Most of the minigames are engaging enough that you will probably be quite pleased to play them even without your preferred theme song, perhaps for longer than is in your best interest. If you don't force yourself to limit your play to sessions of an hour or two, you could be in for some serious pain, thanks to the simple but repetitive control schemes. For the most part, you need to hold the Wii Remote upright and then swing down periodically as required. Or you can press the A and B buttons to produce special bursts of speed or to jump. Sometimes, you hold the remote sideways like an old NES controller, or you can optionally add a nunchuk to the mix. A lot of arm jerking is required no matter what, which can wreak havoc on your body if you ignore your complaining muscles for too long. Occasionally, it can be difficult to tell what movement helps you to perform best in a game you are unfamiliar with, so you may also wind up pushing yourself harder than necessary to win a gold medal or break a record.
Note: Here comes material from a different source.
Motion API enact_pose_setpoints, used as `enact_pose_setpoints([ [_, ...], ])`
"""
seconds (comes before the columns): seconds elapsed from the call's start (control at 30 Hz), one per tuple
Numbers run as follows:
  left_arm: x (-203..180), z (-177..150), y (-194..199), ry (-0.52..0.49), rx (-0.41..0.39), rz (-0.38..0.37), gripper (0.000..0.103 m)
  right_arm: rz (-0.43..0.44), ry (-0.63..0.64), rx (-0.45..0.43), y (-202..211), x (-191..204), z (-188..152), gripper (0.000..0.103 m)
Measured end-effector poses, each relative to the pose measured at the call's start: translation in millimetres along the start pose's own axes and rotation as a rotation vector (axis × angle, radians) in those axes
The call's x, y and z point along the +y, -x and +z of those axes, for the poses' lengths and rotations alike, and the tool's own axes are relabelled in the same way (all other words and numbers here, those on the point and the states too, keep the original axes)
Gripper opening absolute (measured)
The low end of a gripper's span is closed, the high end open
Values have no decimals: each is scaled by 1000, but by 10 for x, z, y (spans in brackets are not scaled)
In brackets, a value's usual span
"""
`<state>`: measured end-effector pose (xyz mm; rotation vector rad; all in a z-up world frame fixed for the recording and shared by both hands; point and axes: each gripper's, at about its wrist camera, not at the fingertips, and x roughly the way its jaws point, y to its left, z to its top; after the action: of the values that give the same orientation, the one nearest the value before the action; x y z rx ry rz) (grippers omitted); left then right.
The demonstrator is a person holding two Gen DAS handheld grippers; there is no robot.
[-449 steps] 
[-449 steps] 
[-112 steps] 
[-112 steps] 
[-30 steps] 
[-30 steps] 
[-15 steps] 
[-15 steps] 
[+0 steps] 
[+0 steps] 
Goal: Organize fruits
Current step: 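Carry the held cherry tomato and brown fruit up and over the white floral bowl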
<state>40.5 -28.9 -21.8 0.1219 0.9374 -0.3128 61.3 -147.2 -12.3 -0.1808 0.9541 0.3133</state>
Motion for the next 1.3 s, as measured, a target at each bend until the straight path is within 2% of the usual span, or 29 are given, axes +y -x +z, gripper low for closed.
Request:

Fortunately, the game is easier to appreciate once you master its subtleties. Control repetition aside, the minigames that challenge you tend to do so in pleasant ways, which keeps you coming back to them to see how much better you can do. For example, the Synchronized Swimming and Rhythmic Ribbon minigames (which can be amusing to watch if you choose characters you might not expect to see display real grace) require you to move your arms into various positions in time with a musical accompaniment. It's easy to perform such activities moderately well, but a truly great performance requires careful timing that no amount of furious shaking can produce. The Team Pursuit minigame features a team of four cyclists who have to switch off to maintain their stamina as they race around several laps and maintain a lead over rival teams. The Pistol minigame presents you with a variety of moving targets, and you have to aim quickly and shoot precisely to score the most possible points.
However, some of the minigames are duds and outwear their welcome. Volleyball is fun for one round, but playing against two separate teams across multiple rounds can get old quickly. Football, Table Tennis, and Badminton suffer from the same flaw, plus your opponents can sometimes produce special moves that are difficult for a human player to counter. They can also easily counter the same move (whether that be a wicked serve in Table Tennis or a power spike in Volleyball) when you try to employ it. The good news is that you can adjust the difficulty level as needed or (even better) play with friends instead of against the computer.
Mario & Sonic at the London 2012 Olympic Games takes no real risks and perhaps relies too heavily on your fondness for its leading mascots, but it still manages to provide a wide variety of minigames and bonus content that should keep you busy for a long while (especially if you have a few friends handy). Mario and Sonic are both capable of providing experiences that are more memorable than these, but they also make good enough athletes to produce a worthwhile party in London.